[pypy-dev] cpyext performance

Stefan Behnel stefan_ml at behnel.de
Tue Jul 3 19:56:31 CEST 2012


Amaury Forgeot d'Arc, 03.07.2012 18:26:
> 2012/7/3 Stefan Behnel
>> BTW, are PyObject structures currently cached in a free-list somewhere?
>> That would be really helpful for the iteration performance.
> 
> No optimization of any kind have been done in cpyext (it's difficult enough
> to get it right...)

I'm sure it is.


> A freelist would be a nice thing, but there would still be the cost of
> attaching the PyObject to the pypy w_object.

Any reduction in the cost of passing and cleaning up objects would
dramatically improve the overall performance of the interface.


> Maybe we should use a weak dictionary to cache the PyObject structure.
> This already exists for objects defined and created from C...

That would be really helpful. In particular, it would solve one of the most
annoying problems that extensions currently have: even if you keep a Python
reference to an object, e.g. in a list, its PyObject structure will die
once the last C reference to it is gone. That is really hard to work around
in some cases. It's very common to keep e.g. a Python list (or set) of byte
strings and pass their char* buffer pointers into a C library. That doesn't
currently work with cpyext.


>>>> OverflowError: array too large
>>>
>>> Looks like a ctypes bug to me. Which OS, Python, etc. are you using?
>>
>> Ah - totally, sure. I accidentally ran the system Py2.5 on 64bit Linux.
>> Running it with Py2.7 fixes this specific problem, thanks for the hint!
>> Although it now names the extension module "nbody.so" instead of
>> "nbody.pypy-19.so". Comprend qui peut ...
>>
>> After figuring out that I was supposed to enable cpyext manually and
>> running strace to see what extension module name it is actually looking
>> for, I failed to make it load the module it just built regardless of how I
>> named it, so I tried building it within the same run as follows:
>>
>>   pypy/bin/py.py --withmod-cpyext -c 'import setup; import nbody; \
>>                                       nbody.test_nbody(1)'  build_ext -i
> 
> Ah, but this won't work!
> py.py runs on top of CPython, so the PyString_AsString symbol is already
> defined by your CPython interpreter!

Right. I keep forgetting that. This inherent indirection in PyPy makes
things seriously complicated. (And no, that's not a good thing.)

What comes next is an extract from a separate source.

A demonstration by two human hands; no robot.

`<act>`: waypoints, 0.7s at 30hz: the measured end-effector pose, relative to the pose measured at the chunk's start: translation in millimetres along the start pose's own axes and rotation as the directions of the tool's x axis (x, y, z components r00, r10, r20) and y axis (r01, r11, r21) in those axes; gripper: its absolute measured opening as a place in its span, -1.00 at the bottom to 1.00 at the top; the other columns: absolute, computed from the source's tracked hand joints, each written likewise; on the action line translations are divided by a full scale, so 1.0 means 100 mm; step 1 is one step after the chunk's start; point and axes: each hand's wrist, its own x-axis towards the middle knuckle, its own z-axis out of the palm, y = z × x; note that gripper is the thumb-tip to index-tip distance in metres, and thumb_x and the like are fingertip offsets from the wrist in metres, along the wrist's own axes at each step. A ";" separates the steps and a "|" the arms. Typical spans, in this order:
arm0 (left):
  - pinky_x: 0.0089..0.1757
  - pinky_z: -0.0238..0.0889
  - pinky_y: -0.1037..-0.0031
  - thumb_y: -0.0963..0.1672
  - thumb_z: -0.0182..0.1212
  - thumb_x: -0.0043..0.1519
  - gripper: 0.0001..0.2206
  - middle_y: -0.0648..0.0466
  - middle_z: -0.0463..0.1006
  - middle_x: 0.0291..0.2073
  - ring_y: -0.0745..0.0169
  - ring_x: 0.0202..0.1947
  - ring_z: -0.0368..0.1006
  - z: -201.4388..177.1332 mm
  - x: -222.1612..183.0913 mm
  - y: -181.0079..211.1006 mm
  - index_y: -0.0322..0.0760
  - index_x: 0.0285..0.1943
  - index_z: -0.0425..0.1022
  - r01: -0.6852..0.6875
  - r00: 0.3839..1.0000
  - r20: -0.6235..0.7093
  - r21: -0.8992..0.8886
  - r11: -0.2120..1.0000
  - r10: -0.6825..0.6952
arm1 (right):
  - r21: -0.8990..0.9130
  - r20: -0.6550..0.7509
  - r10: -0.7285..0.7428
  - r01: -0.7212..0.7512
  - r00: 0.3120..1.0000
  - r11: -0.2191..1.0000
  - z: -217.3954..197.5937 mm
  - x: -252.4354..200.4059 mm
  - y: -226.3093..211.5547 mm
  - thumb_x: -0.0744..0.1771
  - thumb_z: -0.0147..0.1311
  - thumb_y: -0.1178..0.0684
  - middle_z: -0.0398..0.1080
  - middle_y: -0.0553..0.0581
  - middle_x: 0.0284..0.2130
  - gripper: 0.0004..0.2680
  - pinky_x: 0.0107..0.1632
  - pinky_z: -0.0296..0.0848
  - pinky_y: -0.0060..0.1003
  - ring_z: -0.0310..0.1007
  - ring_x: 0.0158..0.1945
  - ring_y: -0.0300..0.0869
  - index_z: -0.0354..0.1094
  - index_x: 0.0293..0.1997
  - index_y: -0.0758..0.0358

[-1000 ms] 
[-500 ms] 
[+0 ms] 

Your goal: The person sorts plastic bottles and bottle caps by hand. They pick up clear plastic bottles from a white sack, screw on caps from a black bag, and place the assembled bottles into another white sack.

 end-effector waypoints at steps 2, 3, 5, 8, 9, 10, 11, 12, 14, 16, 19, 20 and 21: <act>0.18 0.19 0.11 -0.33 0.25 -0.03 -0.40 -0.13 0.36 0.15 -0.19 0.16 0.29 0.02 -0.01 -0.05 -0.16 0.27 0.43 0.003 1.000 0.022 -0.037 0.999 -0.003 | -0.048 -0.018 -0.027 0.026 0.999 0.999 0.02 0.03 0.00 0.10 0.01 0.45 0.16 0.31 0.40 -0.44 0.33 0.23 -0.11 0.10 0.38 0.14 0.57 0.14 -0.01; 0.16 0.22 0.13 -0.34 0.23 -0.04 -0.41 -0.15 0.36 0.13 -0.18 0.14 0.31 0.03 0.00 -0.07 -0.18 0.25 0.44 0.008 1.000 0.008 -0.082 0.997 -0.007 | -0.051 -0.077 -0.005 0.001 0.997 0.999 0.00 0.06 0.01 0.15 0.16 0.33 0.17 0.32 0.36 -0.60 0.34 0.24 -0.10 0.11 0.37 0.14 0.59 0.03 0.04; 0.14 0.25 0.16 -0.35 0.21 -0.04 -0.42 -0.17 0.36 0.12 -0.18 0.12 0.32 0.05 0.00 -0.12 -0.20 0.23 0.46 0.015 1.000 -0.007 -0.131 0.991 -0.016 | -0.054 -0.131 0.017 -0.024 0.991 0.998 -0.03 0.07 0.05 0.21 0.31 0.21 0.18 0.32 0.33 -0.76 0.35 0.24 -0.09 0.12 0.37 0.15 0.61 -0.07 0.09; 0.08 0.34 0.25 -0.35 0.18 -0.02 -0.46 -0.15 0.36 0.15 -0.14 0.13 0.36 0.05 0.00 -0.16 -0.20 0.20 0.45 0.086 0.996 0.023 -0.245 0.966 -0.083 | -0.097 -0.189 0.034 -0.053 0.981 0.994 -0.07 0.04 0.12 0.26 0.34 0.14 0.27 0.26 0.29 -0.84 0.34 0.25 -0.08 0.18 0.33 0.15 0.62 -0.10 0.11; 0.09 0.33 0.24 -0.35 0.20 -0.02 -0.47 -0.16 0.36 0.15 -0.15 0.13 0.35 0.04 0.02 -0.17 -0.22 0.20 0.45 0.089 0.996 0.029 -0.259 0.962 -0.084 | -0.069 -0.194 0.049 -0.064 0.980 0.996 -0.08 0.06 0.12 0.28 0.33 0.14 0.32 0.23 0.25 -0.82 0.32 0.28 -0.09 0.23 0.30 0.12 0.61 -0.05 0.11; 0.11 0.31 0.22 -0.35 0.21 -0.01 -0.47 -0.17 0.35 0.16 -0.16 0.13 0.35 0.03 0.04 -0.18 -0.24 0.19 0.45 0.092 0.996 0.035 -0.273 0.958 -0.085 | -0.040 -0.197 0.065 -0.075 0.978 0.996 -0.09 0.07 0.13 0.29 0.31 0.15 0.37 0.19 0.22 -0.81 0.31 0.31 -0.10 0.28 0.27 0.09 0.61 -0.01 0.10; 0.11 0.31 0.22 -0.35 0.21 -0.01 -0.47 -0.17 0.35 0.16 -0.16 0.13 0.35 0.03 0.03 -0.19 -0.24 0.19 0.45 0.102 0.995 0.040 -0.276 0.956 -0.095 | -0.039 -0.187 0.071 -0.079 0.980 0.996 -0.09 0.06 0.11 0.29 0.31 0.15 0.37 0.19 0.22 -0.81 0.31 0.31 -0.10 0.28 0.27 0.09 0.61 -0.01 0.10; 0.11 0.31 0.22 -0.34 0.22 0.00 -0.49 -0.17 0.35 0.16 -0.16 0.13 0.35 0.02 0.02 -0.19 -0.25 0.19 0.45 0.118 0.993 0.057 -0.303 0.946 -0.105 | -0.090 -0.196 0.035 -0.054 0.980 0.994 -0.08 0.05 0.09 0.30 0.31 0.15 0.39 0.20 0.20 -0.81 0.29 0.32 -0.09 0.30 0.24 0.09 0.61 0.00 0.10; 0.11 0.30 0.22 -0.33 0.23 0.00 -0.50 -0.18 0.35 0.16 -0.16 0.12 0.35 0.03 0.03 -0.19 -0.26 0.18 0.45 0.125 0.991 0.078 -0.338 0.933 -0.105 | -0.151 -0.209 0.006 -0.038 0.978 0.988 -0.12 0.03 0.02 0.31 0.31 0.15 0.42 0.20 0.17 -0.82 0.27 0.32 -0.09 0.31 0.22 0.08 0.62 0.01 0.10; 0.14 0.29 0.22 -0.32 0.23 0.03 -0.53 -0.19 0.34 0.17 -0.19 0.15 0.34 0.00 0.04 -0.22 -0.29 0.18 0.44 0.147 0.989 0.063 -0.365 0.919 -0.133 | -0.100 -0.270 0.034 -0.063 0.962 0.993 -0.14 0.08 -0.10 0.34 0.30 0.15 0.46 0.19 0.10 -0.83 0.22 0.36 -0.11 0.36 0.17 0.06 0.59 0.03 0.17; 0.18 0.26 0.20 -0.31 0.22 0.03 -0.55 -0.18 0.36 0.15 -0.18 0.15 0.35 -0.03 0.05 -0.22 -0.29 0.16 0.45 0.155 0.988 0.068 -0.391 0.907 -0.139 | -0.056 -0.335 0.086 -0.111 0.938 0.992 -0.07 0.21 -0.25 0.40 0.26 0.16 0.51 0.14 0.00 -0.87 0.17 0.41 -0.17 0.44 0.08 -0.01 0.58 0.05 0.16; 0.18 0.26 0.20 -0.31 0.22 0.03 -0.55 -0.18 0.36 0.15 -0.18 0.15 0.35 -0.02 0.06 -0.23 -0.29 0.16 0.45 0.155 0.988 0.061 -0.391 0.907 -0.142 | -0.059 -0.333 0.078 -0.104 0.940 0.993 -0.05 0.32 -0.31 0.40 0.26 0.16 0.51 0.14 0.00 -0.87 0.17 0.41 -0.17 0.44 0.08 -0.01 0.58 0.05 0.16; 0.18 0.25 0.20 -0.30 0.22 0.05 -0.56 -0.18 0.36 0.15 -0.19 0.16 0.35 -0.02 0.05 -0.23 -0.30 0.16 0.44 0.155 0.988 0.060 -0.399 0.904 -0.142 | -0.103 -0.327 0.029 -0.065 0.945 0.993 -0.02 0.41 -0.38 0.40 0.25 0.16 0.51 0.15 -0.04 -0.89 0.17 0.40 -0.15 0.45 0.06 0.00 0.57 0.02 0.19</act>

It would be helpful if it printed an error message giving a hint of why it
failed, instead of just stating that it failed to load the extension (I can
see that it failed, dammit!).


> There is a workaround though: compile your extension module with
>    python2.7 pypy/module/cpyext/presetup.py setup.py build_ext -i
> 
> presetup.py will patch distutils, and create a module "nbody.pypy-19i.so"
> (note the i) which works on top of an *interpreted* pypy.

Is there a reason why an interpreted PyPy cannot always do this? I mean, it
can't work without this, can it?


> Among the hacks, all symbols are renamed: #define PyString_AsString
> PyPyString_AsString.
> 
> Then this should work:
>    pypy/bin/py.py --withmod-cpyext -c "import nbody"

Ok, that did the trick.

This should be in a tutorial somewhere. Or maybe I should just dump it into
a blog post.


> *very* slowly of course, but I was able to debug pygames this way!

The problem is not so much that it's generally slow but that the
performance characteristics of the Python code are likely way different
than those of the translated C code. That's certainly the case for Cython
code, running cProfile over Python code, running it over the compiled
module and running callgrind over it often yields totally different
results. That's why I would prefer running this through callgrind instead
of Python+profile (I noticed that cProfile doesn't work either).

Is there a way to get readable debugging symbols in a translated PyPy that
would tell me what is being executed?